Sehr geehrte Damen und Herren,

»Es gibt so viele Linien, aber nur eine von ihnen ist tödlich, und das ist die gerade Linie, die mit dem Lineal gezogen ist«, schrieb der Maler und Architekt Friedensreich Hundertwasser – und weiter: »Die gerade Linie ist dem Menschen, dem Leben, der gesamten Schöpfung wesensfremd.« Es war Hundertwassers Kriegserfahrung und das Bild in Reih und Glied aufmarschierender Soldaten, die seine Abneigung gegen die gerade Linie begründeten. Hundertwasser hat sich ein Leben lang an solchen Linien abgearbeitet, die einem Denken entspringen, das es nicht vermag, sich zu öffnen, und stattdessen in verengten Rastern verharrt.

Viel war in den letzten Wochen zu hören von Linien. Jener Demarkationslinie zum Beispiel, die 2014 im Minsker Abkommen  zwischen Russland und der Ukraine vereinbart wurde, von Linientreue und von roten Linien, die nicht überschritten werden dürften. Kriegsrhetorik, der es etwas entgegenzusetzen gilt. Die Buchempfehlung eines 8daw-Lesers, Claudius Lazzeroni, wurde für uns dabei zur Inspirationsquelle: Eine kurze Geschichte der Linien  des britischen Sozialanthropologen Tim Ingold handelt von Linien anderer Art. Linien, die von Beziehungen sprechen, von Zivilisation und Zivilisiertheit. Linien, die atmen, zarten Organismen ähnlich, die Ingold Fäden und Spuren nennt. Dabei kommt er auch auf das Lineal zu sprechen, das im englischen Ruler heißt, was zugleich Herrscher bedeutet. Die mit dem Lineal gezogene Linie als Signum der Macht? Ingold zitiert in seinem Buch auch Paul Klee, der diese Frage mit einer ganz anderen Vorstellung von einer idealen Linie beantwortet. Eine, die an Herrschaftslosigkeit denken lässt und darin auch an Hoffnung: »Die Linie, die sich frei und in der eigenen Zeit entwickelt«, schreibt Klee, »macht einen Spaziergang um (ihrer) selbst willen, ohne Ziel.« Eine solche Linie spricht von Freiheit, von Offenheit und durch das Fehlen von Ziel und Vorsatz auch von der Abkehr vom kriegerischen Handeln.

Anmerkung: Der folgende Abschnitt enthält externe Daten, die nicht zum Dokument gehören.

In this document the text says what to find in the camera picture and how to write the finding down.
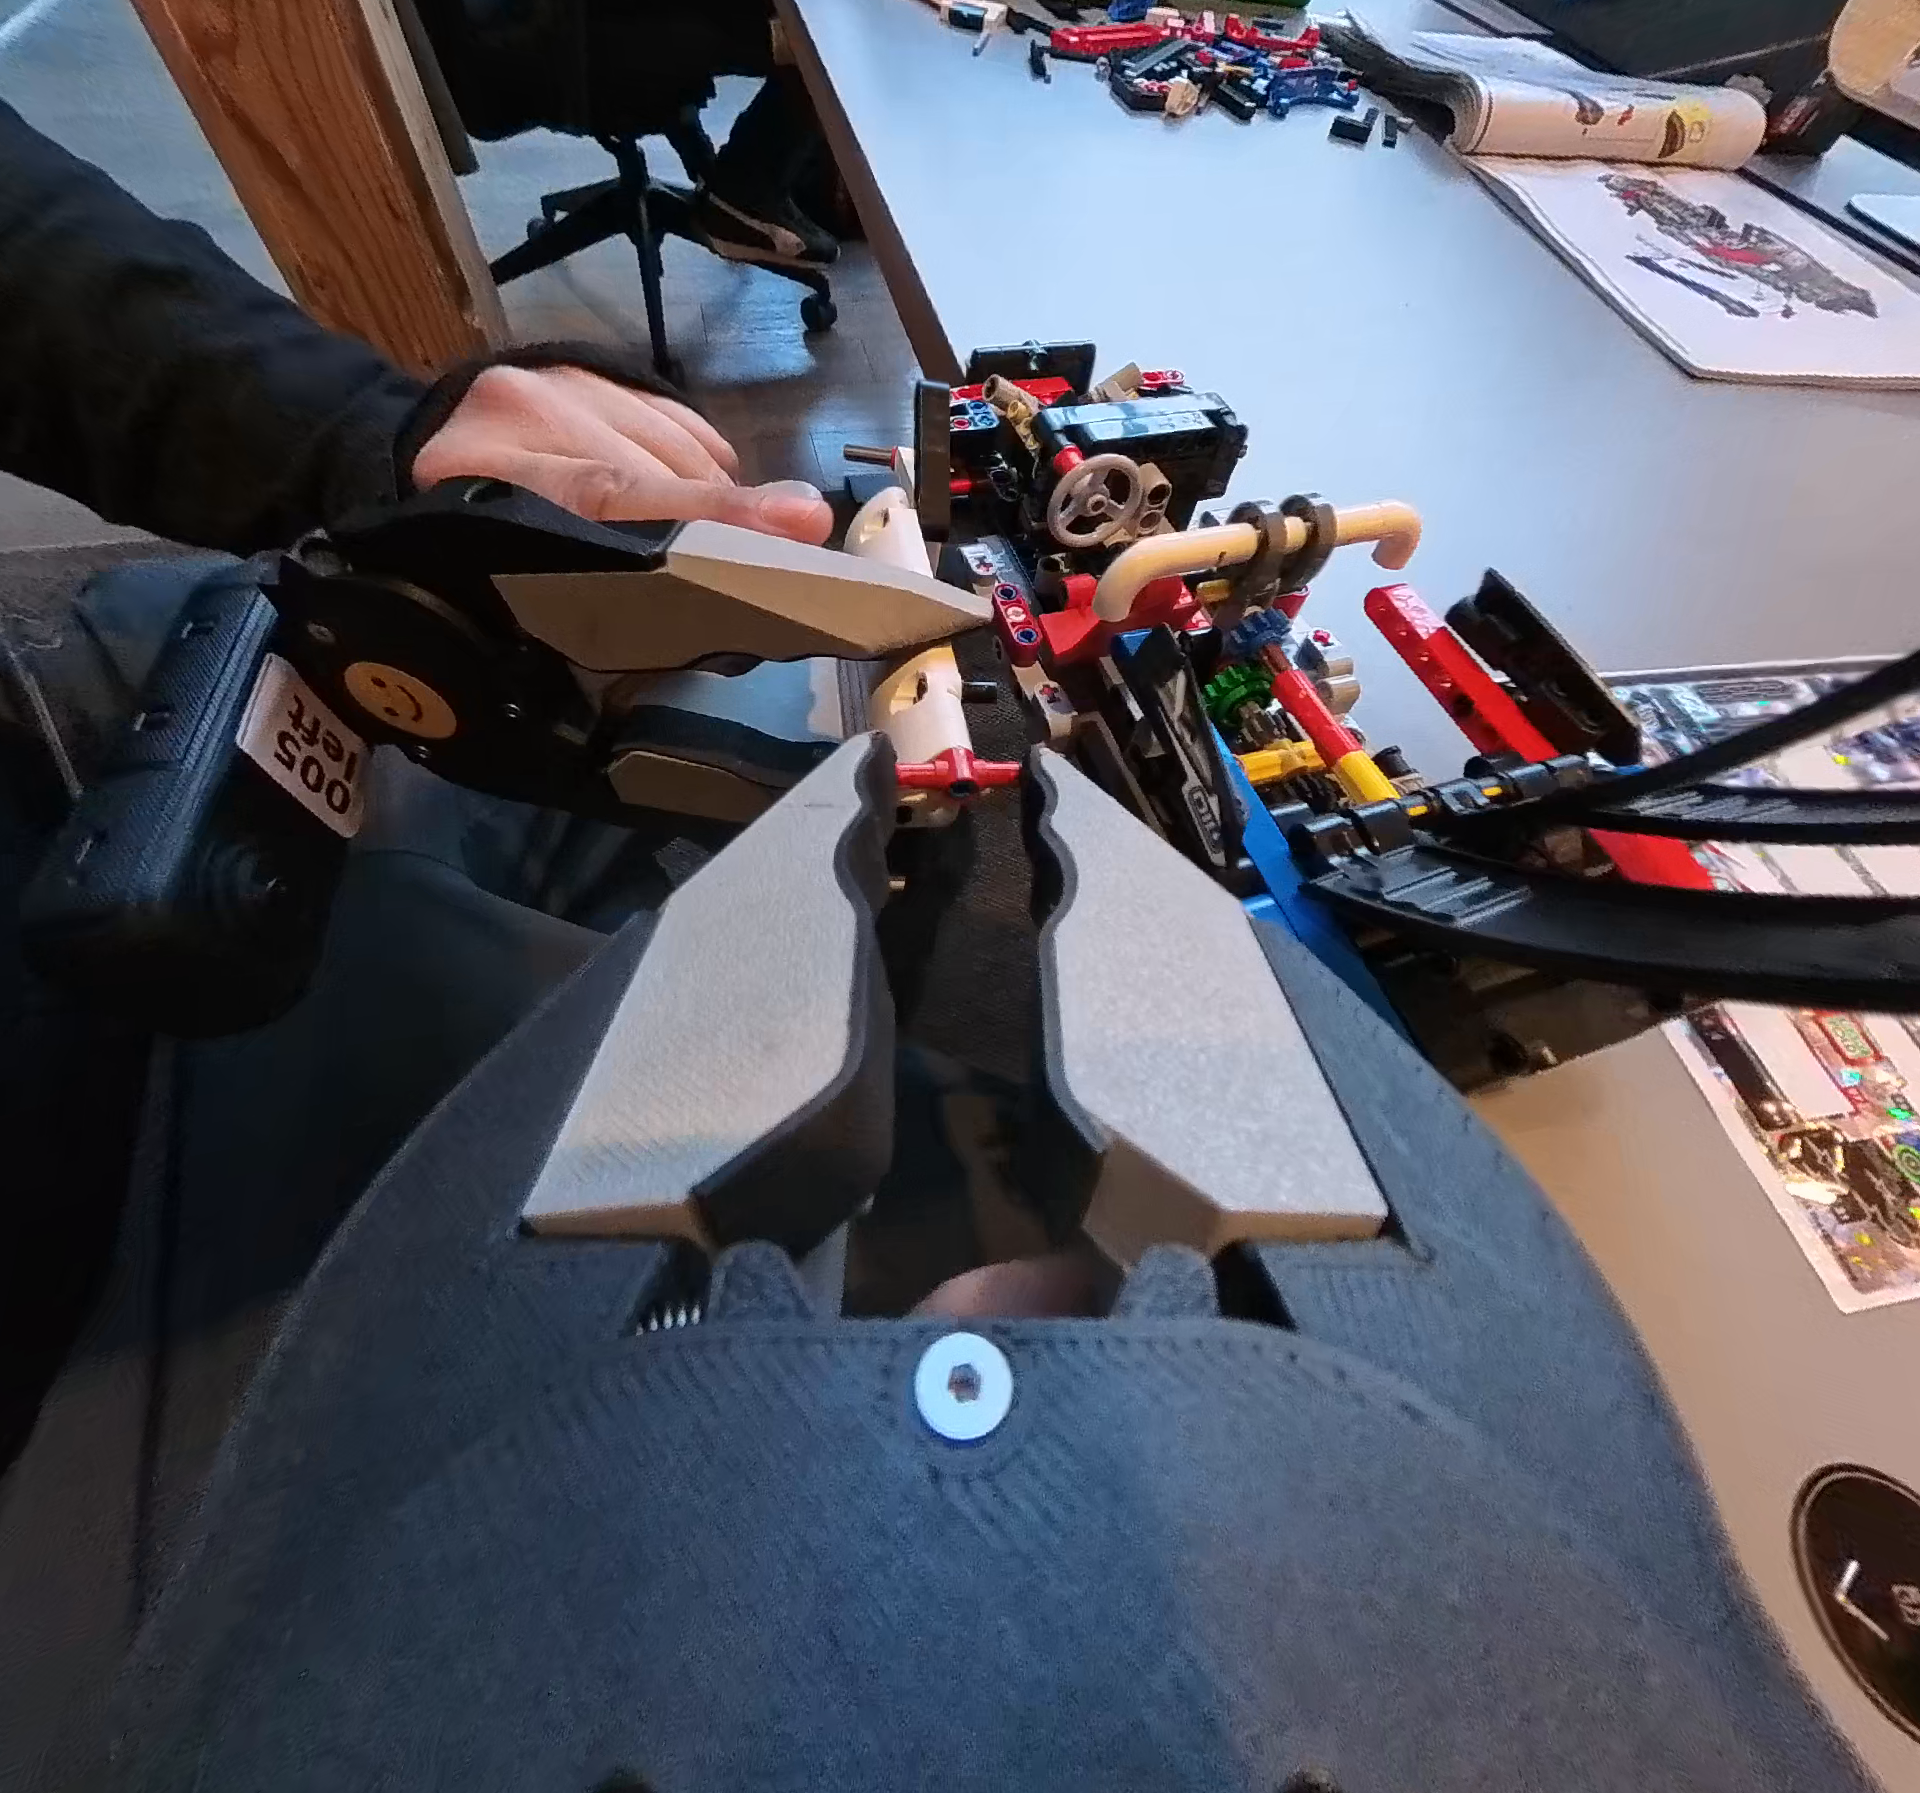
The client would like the round black disc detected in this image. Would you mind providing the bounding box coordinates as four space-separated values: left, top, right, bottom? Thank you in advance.
1792 1463 1920 1750

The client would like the person's left hand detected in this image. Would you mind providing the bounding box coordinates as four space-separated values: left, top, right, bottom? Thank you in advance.
406 366 838 544

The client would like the shiny sticker sheet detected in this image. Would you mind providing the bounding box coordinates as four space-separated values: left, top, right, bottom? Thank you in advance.
1590 660 1920 1315

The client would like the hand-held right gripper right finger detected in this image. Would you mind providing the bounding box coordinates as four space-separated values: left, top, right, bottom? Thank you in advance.
1023 747 1392 1266

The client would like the beige cap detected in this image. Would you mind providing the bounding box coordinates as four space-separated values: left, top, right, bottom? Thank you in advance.
1831 0 1920 114

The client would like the black office chair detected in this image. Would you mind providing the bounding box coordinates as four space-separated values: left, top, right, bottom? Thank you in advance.
359 0 933 375

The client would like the open instruction booklet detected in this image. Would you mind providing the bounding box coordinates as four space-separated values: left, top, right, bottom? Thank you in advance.
1319 10 1920 393

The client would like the pile of loose toy bricks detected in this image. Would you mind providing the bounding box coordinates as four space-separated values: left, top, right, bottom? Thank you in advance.
1026 0 1420 151

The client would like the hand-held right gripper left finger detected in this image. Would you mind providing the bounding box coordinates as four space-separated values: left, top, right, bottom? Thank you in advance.
523 732 902 1260

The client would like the wooden post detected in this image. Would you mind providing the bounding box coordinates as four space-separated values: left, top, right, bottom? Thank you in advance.
61 0 512 375

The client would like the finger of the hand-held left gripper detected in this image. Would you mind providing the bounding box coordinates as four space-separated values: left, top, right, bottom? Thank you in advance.
492 518 999 673
605 735 843 826

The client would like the toy brick car model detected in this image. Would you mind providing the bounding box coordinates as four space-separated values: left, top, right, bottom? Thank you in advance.
840 338 1920 1090

Ich wünsche Ihnen mit Paul Klee ein gutes Wochenende, ohne die Hoffnung fahren zu lassen.

Herzlich
Ulrich Müller

 

Ab der nächsten Ausgabe geht bei 8daw alles wieder seinen gewohnten Gang und es wird Sie unser Chefredakteur, Boris Kochan, mit seinem Editorial begrüßen.


 
 

Er war ein Pionier der Chronofotografie: Der Physiologe und Erfinder Étienne-Jules Marey  (5. März 1830 - 15. März 1904) war fasziniert von der Idee, Bewegungsabläufe in einem einzigen Bild festzuhalten. Was hier auf den ersten Blick wie ein Bündel überdimensionierter Spaghetti wirken könnte, ist tatsächlich nur ein flexibler Stab, den Marey schüttelt, um dieses organische Linienmuster zu erzeugen.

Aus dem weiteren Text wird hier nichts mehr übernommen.